L’artiste doit alors déclarer ses revenus obtenus en cryptomonnaies. L’acheteur doit de son côté déclarer le gain qui s’est matérialisé entre le montant payé pour la cryptomonnaie à l’origine et le montant payé pour le jeton non fongible. Il en va de même pour des achats réalisés dans les jeux vidéo ou un monde virtuel comme le métavers.
Le président de Crypto Impôt, Alexandre Ferreira-Silva, souligne aussi être dépassé par la demande relativement à la production de déclarations de revenus pour 2021. On est déjà pas mal à pleine capacité
, reconnaît-il.
Ses services ne sont pas pour les contribuables qui investissent seulement quelques centaines de dollars. Il faut compter 200 $ de l’heure, taxes en sus, pour un minimum de 10 heures pour obtenir ses services et faire le calcul des gains et des pertes.
M. Ferreira-Silva explique que des portefeuilles de cryptoactifs de certains clients sont très complexes et diversifiés. On doit toujours s’adapter et être à la fine pointe des nouveaux changements, tant au niveau de l’impôt que de la technologie.
« J’ai des clients qui sont dans les six à sept chiffres d’impôts à payer. La réalité, c’est qu’ils seront vérifiés. C’est un service qui demande des heures, donc ça ne se fait pas en claquant des doigts. »

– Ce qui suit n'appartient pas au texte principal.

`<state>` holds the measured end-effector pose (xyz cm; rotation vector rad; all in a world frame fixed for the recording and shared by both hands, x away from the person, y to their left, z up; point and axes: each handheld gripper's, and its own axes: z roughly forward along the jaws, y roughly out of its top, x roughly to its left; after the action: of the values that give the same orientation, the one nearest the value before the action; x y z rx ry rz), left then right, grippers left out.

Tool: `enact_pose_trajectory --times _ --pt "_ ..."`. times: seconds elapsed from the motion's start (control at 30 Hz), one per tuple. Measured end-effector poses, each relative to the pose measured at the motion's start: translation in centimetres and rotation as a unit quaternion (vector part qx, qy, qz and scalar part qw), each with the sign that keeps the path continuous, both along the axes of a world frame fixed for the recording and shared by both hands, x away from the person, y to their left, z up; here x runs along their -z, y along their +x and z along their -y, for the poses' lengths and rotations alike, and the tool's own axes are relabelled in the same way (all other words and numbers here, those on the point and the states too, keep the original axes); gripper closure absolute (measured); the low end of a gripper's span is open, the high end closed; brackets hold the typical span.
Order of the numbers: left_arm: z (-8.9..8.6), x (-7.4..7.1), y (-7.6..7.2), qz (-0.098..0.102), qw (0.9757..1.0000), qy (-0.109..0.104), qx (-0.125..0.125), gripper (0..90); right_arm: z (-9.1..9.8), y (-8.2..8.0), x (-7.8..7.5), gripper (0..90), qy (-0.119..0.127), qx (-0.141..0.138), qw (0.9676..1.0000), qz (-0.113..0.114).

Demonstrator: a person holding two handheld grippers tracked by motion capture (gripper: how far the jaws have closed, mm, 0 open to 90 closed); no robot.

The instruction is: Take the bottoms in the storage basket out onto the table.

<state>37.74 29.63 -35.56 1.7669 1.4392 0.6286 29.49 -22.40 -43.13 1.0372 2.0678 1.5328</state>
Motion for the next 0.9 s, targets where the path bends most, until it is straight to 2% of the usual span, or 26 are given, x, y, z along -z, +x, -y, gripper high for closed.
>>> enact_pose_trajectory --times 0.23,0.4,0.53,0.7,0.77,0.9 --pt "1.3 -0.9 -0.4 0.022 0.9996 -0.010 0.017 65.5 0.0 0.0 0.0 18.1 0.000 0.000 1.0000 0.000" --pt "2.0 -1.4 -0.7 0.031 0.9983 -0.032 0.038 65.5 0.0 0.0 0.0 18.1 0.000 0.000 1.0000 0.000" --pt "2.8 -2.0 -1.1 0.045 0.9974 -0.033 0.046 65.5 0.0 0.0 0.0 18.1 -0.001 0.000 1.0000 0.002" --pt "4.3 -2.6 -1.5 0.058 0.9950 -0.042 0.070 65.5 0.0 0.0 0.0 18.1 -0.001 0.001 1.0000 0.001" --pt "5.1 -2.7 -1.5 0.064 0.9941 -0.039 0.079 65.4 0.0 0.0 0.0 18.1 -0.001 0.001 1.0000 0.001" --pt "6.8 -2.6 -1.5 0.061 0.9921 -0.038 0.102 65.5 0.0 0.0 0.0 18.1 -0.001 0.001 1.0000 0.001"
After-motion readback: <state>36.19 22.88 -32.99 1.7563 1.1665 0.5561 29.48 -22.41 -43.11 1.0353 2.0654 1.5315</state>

Un outil pour simplifier et assurer les déclarations de revenus
Jonathan Lauzon se préoccupe des personnes encore plus jeunes que lui qui seraient tentées de se lancer dans l’aventure. J’aimerais ça s’il y avait un outil disponible offert par le gouvernement pour quelqu’un qui n’a aucune connaissance en matière d’impôt [...] Ça peut devenir dérangeant de se retrouver là-dedans une fois que les impôts arrivent.

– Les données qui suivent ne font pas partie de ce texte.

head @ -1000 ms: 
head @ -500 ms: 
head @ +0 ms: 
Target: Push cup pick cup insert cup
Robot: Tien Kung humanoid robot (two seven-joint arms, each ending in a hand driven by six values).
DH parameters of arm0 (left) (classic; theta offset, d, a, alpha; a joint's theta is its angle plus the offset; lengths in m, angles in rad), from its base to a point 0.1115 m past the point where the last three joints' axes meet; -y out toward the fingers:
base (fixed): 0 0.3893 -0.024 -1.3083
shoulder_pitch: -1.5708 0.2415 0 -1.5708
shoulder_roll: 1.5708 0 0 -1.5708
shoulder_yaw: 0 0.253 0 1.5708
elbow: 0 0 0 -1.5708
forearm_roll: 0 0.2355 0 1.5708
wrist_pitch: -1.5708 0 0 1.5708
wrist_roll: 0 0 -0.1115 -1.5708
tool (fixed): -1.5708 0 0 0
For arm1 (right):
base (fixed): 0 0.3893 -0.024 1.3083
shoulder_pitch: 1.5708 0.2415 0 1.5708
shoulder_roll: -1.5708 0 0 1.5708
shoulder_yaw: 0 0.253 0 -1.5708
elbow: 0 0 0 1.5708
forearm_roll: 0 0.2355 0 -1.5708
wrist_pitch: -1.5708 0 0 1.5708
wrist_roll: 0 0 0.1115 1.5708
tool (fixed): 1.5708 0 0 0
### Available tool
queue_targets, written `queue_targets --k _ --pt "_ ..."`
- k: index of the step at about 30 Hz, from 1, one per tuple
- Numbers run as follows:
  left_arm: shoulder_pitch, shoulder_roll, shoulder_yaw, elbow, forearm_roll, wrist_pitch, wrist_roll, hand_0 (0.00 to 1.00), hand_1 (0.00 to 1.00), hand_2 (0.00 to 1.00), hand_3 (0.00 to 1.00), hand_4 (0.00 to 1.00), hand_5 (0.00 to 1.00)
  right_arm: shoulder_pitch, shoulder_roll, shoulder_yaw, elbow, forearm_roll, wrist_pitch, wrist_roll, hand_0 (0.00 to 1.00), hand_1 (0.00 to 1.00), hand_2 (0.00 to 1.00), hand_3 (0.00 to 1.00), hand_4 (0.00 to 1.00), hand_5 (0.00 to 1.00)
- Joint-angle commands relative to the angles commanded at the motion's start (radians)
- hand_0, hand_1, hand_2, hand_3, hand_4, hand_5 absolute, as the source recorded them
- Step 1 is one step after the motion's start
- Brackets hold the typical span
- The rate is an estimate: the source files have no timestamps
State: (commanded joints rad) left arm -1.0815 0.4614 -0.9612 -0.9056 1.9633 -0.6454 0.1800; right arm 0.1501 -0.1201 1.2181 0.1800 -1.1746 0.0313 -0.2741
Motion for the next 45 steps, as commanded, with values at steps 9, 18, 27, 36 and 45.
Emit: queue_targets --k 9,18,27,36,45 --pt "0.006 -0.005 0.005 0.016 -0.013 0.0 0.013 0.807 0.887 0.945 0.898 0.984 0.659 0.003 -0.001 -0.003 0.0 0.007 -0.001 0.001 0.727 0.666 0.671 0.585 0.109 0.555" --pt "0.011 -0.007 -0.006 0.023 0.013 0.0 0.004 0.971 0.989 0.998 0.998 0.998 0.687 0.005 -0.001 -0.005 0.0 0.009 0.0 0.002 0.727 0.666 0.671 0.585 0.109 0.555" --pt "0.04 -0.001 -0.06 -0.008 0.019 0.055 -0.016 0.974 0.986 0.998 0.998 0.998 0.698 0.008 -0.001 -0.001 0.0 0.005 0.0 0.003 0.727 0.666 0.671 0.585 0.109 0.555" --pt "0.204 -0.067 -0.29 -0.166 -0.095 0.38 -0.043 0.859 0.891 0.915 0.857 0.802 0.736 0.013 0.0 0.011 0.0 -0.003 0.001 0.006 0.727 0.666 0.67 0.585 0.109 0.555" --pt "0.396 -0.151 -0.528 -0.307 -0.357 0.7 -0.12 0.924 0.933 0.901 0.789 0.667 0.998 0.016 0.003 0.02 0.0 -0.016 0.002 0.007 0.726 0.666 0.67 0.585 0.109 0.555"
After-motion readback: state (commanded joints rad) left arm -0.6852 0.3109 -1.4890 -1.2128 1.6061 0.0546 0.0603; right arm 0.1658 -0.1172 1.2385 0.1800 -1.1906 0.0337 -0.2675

Dans les faits, des gens de tout âge s’intéressent aux cryptomonnaies avec le risque, parfois, de tout perdre. La Facture et Les Décrypteurs rapportaient récemment qu’un retraité s’est fait dérober toutes ses économies, l’équivalent d’un million de dollars, en croyant investir dans des monnaies virtuelles.

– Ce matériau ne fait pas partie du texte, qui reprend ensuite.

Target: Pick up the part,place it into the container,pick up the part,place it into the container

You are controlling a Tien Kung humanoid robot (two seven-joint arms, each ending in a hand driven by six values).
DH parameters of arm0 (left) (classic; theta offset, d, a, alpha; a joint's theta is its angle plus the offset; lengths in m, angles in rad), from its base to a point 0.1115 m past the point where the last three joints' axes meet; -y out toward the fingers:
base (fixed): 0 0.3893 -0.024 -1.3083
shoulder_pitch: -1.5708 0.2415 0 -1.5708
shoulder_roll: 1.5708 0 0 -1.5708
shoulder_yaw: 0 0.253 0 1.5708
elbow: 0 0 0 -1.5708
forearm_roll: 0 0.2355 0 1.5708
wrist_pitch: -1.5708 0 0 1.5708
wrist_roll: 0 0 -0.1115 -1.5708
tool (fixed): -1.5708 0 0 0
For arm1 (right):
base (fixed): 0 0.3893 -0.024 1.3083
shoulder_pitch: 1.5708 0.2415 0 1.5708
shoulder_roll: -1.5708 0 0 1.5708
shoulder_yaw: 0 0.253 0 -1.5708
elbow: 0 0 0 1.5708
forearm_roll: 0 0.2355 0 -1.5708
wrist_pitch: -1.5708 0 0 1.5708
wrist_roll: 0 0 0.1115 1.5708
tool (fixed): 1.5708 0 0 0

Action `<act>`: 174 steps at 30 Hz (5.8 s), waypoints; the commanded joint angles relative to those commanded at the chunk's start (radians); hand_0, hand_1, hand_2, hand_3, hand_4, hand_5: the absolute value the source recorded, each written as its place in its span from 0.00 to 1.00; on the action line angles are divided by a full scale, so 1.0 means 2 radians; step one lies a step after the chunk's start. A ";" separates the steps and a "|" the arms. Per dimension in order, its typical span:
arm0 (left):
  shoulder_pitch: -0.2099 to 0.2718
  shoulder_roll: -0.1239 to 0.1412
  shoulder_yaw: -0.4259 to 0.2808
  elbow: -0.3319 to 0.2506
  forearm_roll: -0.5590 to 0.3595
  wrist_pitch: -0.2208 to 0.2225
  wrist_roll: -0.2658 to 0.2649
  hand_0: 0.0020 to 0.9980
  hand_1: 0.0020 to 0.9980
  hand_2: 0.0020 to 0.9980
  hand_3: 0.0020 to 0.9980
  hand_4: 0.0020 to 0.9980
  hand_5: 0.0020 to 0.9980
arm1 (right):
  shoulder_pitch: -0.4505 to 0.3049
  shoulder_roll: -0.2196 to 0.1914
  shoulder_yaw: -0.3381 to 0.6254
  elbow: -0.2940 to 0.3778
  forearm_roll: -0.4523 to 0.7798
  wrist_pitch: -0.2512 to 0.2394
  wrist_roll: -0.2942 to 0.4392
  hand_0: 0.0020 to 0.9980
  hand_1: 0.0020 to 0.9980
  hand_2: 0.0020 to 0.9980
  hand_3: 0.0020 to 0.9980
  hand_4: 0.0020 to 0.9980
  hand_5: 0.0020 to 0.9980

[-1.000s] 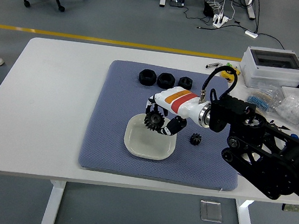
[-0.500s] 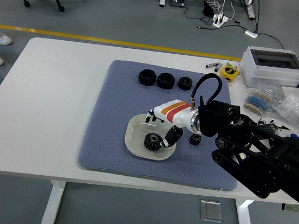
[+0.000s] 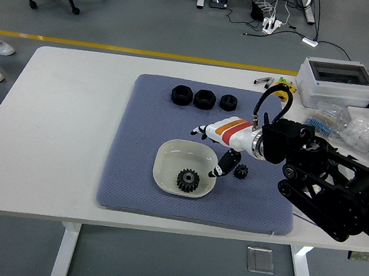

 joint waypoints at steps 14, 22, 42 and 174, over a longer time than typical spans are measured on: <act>-0.002 0.000 0.015 0.000 -0.016 0.001 -0.003 0.88 0.85 0.88 0.64 0.59 0.73 | -0.021 -0.024 -0.002 -0.060 -0.021 -0.010 0.013 0.62 0.63 0.72 0.75 0.84 0.21; -0.003 0.000 0.014 0.000 -0.015 0.000 -0.001 0.88 0.85 0.88 0.64 0.59 0.73 | -0.029 -0.020 -0.005 -0.078 -0.015 -0.018 0.020 0.60 0.62 0.71 0.71 0.82 0.20; -0.002 0.000 0.004 0.000 -0.005 -0.001 0.001 0.88 0.85 0.87 0.64 0.59 0.73 | -0.036 -0.007 -0.014 -0.090 -0.013 -0.045 0.028 0.50 0.49 0.57 0.58 0.66 0.11; -0.003 0.000 -0.014 0.000 0.018 0.000 0.007 0.88 0.84 0.87 0.63 0.59 0.72 | -0.082 -0.031 0.128 0.067 0.104 -0.173 0.071 0.90 0.90 1.00 1.00 0.97 0.21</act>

L’Autorité des marchés financiers mène présentement une campagne pour sensibiliser les contribuables aux risques et aux responsabilités liés aux investissements dans les cryptomonnaies.
Les agences de revenu appelées à s'adapter
L’Agence du revenu du Canada (ARC) et Revenu Québec ont dû mettre sur pied des équipes spécialisées pour contrer l’évasion fiscale dans ce secteur financier en expansion et s’adapter à une technologie qui évolue très rapidement.
L’année dernière, malgré une contestation devant les tribunaux, la plateforme d’échange Coinsquare a dû remettre à l’ARC
les informations de ses clients ayant eu des comptes de plus de 20 000 $ en cryptomonnaies entre 2014 et 2020.L’ARCsur plusieurs outils pour détecter les contribuables et inscrits canadiens qui participent à des opérations en actif cryptographique, y compris l'examen de nombreuses sources de données internes et externes
.
Julien Brault, président de l’entreprise de technologie financière Hardbacon, estime néanmoins que beaucoup d’investisseurs échapperont à l’impôt. Avec les cryptomonnaies, c’est extrêmement facile de passer sous le radar, précise-t-il. À Montréal, il y a des guichets automatiques de bitcoins. Donc, on pourrait imaginer quelqu’un avec de l’argent liquide qui y dépose l’argent, reçoit une adresse de transfert, fait des gains en capitaux et ne déclare rien.
Et pour les honnêtes citoyens, il importe de conserver toutes ses informations pour une période minimale de six ans, tels que les dates des transactions, les reçus d’achats ou de transfert et la valeur de la cryptomonnaie. Le fisc pourrait bien vous retrouver.